Si l’on se tourne vers le monde du travail, sommes nous mieux lotis ? Vous savez ce qu’on dit, sur « le chef », toujours en rigolant :
« Article 1 : le chef a toujours raison
Article 2 : Si le chef a tort, alors on applique l’Article 1. »
Je pense que ceci se passe de commentaires !
On pourrait trouver une foule d’exemples, dans tous les domaines, qui démontrent que même les gens qui ont les meilleures intentions du monde, à un moment ou à un autre, sont susceptibles de ne pas dire la vérité « toute crue ».

Que ce soit pour rassurer les gens, épargner un malade, ne pas gâcher le plaisir de parents ou consoler une amie, le fait est que la vérité n’est pas toujours bonne à dire, ou du moins, qu’elle n’est pas toujours assez agréable à entendre pour que nous voulions la dire.

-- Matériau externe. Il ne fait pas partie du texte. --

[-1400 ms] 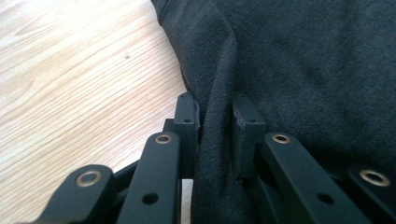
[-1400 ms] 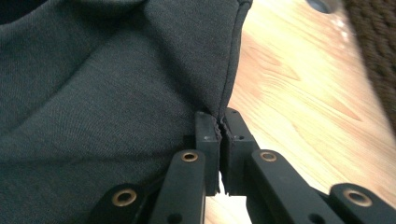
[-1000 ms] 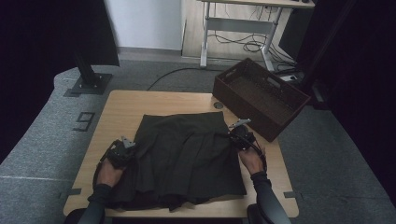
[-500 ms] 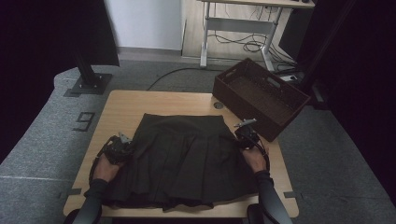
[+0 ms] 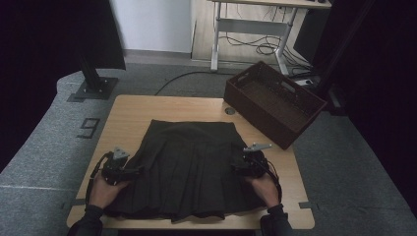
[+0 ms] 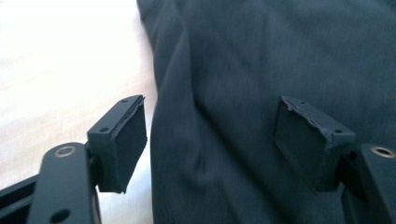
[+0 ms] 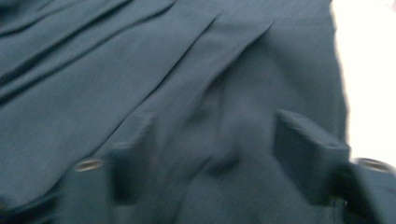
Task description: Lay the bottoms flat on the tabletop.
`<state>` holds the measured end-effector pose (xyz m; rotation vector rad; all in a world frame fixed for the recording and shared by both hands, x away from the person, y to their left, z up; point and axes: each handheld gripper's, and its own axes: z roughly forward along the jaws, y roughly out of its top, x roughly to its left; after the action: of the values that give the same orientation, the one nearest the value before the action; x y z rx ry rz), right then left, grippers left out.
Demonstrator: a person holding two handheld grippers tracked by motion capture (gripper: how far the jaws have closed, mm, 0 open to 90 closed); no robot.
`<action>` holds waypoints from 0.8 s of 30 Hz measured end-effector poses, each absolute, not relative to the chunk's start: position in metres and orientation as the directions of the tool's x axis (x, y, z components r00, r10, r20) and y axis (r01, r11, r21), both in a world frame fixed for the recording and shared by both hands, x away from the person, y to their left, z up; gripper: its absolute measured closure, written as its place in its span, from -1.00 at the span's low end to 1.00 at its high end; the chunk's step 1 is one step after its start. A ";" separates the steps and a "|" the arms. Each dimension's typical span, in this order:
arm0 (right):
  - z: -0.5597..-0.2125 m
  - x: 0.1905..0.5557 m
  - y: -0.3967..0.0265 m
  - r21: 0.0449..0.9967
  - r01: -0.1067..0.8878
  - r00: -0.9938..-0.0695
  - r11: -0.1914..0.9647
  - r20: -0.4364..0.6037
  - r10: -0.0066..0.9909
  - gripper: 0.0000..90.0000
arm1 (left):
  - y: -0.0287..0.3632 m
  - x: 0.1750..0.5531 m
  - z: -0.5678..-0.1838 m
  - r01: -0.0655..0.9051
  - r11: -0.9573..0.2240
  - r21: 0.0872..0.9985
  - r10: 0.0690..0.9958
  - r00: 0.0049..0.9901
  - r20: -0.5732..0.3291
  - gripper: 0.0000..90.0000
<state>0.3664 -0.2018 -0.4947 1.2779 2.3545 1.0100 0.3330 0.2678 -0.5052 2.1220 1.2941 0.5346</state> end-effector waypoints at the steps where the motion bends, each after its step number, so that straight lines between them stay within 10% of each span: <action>1: -0.500 0.360 -0.201 0.682 0.633 -0.572 0.368 0.090 0.816 0.09 | 0.270 0.330 -0.508 0.662 -0.351 0.662 0.896 0.442 0.033 -0.44; 24: -0.533 0.373 -0.240 0.617 0.688 -0.470 0.382 -0.021 0.882 0.33 | 0.299 0.360 -0.527 0.697 -0.439 0.567 0.897 0.379 0.229 -0.30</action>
<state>0.3729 -0.2399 -0.5333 1.3689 2.2994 0.7778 0.3597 0.2986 -0.5270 2.2672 1.3848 0.7282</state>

Mais cela ne signifie-t-il pas, dans un sens, que nous décidons pour l'autre? Nous décidons, quand nous ne disons pas la vérité, de ce que l'autre à le "droit" d'entendre ou pas. La question qu'il faut se poser est la suivante: aimerions nous être, dans ce cas précis, à la place de l'autre?

Commentaires

Unknown a dit…
"je ne peux pas dire qu’elle était mignonne non plus. De grands pieds, de grandes mains, les yeux fermés, ce vilain ombilic qui séchait sur son ventre…"
Ahaha, me voilà très flattée, ma très chère mère, de cette vague de compliments à l'égard de ta propre fille x'). Bon je te pardonne, vu la tête que t'avais sur les photos de juste après ma naissance, t'étais pas mieux lotie x).
Vu ce que tu as écrit, je crois que je dis plus ce que je pense que la moyenne des gens, ce qui n'est pas forcément plus avantageux d'ailleurs ^^.